Microneurography exploration of sympathetic efferent system is unique from technical point of view as multiunit recordings have been very prosperous whereas single unit recording is essential with most other systems. Soon after microneurography was launched it was demonstrated that sympathetic activity is much different in muscle and skin nerves.
 Instantaneous sympathetic activity in muscle nerves (MSA / MSNA) is heavily controlled by baroreflex mechanisms, resulting in a characteristic cardiac rhythmicity as well as a close and inverse relation to the small variations of blood pressure that normally occur continuously in phase with respiration. In contrast, the sympathetic activity in skin nerves (SSA/SSNA) lacks a tight relation to cardiac and respiratory events. On the other hand, sympathetic activity in skin nerves is dependent on a number of other mechanisms because changes are easily evoked e.g. by arousal, emotions, and ambient temperature changes, which stimuli are not effective with efferents in muscle nerves. These and other findings demonstrate that sympathetic efferent activity is highly differentiated, as individual effectors are governed by their own control systems and specific reflexes. The amount of muscular sympathetic activity, measured as number of bursts per 100 heart beats, varies considerably between subjects but, on the other hand, it is highly reproducible over time within the individual subject. However, there is some increase with age. Counter-intuitively, there seems to be only a weak and barely significant correlation between sympathetic efferent activity and hypertension as found in group studies.

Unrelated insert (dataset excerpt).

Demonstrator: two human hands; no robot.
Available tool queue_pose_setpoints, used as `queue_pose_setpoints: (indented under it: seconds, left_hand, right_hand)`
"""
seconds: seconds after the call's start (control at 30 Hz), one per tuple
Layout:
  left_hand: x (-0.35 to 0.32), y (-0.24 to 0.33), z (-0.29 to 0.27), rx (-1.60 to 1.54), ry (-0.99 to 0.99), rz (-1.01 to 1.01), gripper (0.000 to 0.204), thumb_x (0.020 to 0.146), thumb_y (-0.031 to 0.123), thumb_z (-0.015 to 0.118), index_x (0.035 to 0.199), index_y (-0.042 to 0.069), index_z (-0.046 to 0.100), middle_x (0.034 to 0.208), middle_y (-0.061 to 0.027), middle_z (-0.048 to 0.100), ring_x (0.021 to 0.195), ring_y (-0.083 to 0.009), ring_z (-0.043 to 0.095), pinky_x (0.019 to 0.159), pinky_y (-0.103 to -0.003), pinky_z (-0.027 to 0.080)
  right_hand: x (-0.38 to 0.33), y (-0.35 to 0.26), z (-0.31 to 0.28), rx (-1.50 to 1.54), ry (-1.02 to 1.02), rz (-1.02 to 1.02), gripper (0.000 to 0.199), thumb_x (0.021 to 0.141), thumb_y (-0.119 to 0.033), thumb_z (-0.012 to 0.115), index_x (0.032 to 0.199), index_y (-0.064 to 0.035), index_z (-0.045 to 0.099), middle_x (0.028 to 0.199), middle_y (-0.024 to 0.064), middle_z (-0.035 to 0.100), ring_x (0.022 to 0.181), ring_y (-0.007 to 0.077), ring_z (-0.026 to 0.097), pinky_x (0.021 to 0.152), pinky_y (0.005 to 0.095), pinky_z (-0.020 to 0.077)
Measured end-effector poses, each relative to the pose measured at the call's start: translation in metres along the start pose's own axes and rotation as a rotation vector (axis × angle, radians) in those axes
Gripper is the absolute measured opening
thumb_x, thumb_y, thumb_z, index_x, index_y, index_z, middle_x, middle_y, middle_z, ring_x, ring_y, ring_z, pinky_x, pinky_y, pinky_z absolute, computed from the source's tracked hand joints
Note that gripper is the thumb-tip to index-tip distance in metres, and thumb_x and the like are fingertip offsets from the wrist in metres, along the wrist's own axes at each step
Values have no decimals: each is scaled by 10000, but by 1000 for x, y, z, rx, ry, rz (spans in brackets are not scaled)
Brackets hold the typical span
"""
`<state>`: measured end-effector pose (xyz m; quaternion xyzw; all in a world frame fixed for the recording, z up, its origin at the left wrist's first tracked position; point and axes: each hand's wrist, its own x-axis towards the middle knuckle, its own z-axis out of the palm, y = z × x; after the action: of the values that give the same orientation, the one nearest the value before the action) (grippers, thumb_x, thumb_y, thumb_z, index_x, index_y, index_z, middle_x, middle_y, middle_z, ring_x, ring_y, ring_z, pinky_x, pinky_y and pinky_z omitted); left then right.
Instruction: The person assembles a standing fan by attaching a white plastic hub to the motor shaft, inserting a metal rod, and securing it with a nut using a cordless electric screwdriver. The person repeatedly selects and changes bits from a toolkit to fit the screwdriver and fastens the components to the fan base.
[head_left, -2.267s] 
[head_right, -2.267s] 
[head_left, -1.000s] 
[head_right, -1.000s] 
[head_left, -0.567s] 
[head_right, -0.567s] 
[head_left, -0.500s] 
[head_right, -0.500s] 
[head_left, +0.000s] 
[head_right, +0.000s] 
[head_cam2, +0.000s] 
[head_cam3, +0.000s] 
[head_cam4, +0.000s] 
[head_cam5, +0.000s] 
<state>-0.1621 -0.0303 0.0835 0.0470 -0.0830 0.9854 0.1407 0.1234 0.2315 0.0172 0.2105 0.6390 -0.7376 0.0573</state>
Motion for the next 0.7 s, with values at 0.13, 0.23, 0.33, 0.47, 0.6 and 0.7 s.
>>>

In 1998, microneurography recordings were performed for the first time on a spaceflight aboard the Space Shuttle Columbia with the purpose to explore the effect of microgravity on the human sympathetic nerve system. Two astronauts measured MSNA from peroneal nerves of their fellow astronauts. The findings support earlier observations that weightlessness results in a decrease of MSNA activity through a baroreflex mechanism.

==Strengths and limitations==
The microneurography technique allows the recording of impulse activity of individual nerve fibers with absolute resolution in attending human subjects. Hence the subject is able to cooperate in various kinds of tests while the exact and complete information carried by the individual nerve fiber is monitored and offered for analysis of correlations between neural activity and physical or mental events. On the other hand, the particular physical conditions involving a microelectrode freely floating in the tissue preclude brisk and large movements because the exact electrode position is easily jeopardized. The experiment can be time-consuming when targeting deeply located nerves because the search procedure can be particularly demanding. However, accessing superficial subcutaneous nerves such as the superficial peroneal nerve on the dorsum of the foot is very rapid. This has permitted that the technique that was initially felt to be unsuited as a diagnostic test can now be applied for clinical purposes. Microneurography strength is in its unique power for exploration of normal neural mechanisms as well as pathophysiological conditions of various neurological disorders. Microneurography records intact axons in vivo and is minimally invasive. There have been no reports of persistent nerve damage. As a result, repeated recordings with the same subject are possible and longitudinal observations can be made. The technique has recently been used in clinical trials of new anti-neuropathic pain agents. During the recording, it is important to create an atmosphere of psychological confidence and to observe carefully the subject´s reactions so that the procedure can be adjusted accordingly. The technique requires training and skill and it is highly recommended to take up the method in an experienced laboratory where the method is regularly used.